Convergence issues with multilevel cumulative probit regression model

Hi everybody!
First time posting so please let me know if I’m breaking any rules, or missing something.

I’m running a hierarchical cumulative regression model with brms as a meta analysis of 15 papers about the ability to detect fake-news. The model formula is this:

formula <- bf(value ~ time*target + (time*target | study/id),
                      disc ~ 0 + Intercept + time*target + (0 + dummy(time, "post") * dummy(target, "fake") | study/id))

The predictors “time” and “target” are categorical and represent the measurement (“pretest” vs. “posttest”) and veracity of item (“true”, “fake”).
The ugly parameterization of disc is due to the fact that we fixed it’s intercept to 0, and therefore don’t want to model the covariances of it with other parameters.

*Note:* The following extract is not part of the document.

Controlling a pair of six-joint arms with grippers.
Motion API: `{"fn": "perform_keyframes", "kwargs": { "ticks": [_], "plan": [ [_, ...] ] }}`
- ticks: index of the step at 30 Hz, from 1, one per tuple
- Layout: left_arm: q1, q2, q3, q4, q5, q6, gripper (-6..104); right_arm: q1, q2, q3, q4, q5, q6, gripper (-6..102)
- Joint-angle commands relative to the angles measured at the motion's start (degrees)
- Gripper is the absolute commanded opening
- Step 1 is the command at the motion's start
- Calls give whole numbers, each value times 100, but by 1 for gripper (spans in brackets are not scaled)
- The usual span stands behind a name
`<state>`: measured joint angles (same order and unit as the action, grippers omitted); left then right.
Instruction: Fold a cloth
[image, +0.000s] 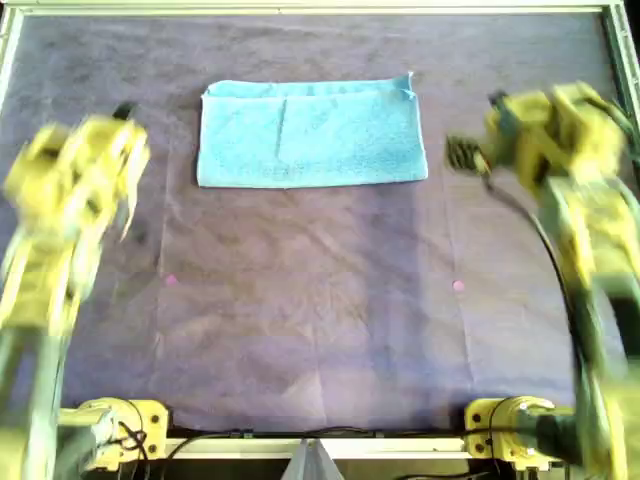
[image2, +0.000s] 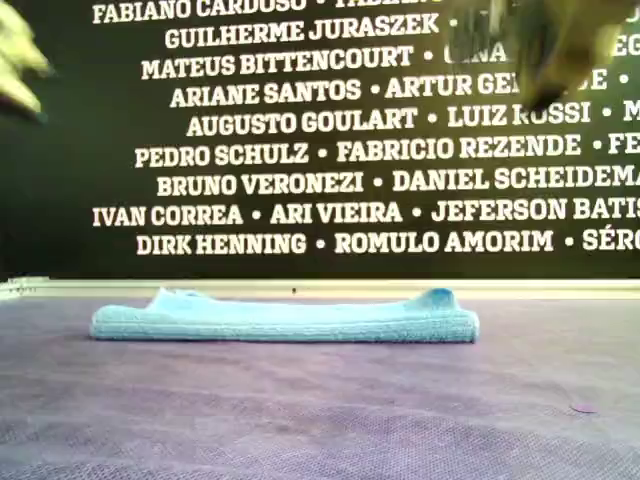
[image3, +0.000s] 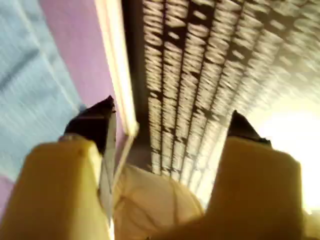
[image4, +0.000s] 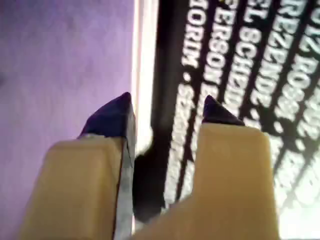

This is the part of the prior I’ve defined, the rest of the prior is default brms:

prior <- set_prior("normal(0, 0.2)", coef = "timepost") +              # change in criterion in the posttest
         set_prior("normal(1, 0.2)", coef = "targetfake") +            # initial sensitivity (in the pretest)
         set_prior("normal(0.5, 0.2)", coef = "timepost:targetfake") + # change in sensitivity in the posttest
         set_prior("normal(0, 0.2)", dpar = "disc") +
         set_prior("constant(0)", dpar = "disc", coef = "Intercept")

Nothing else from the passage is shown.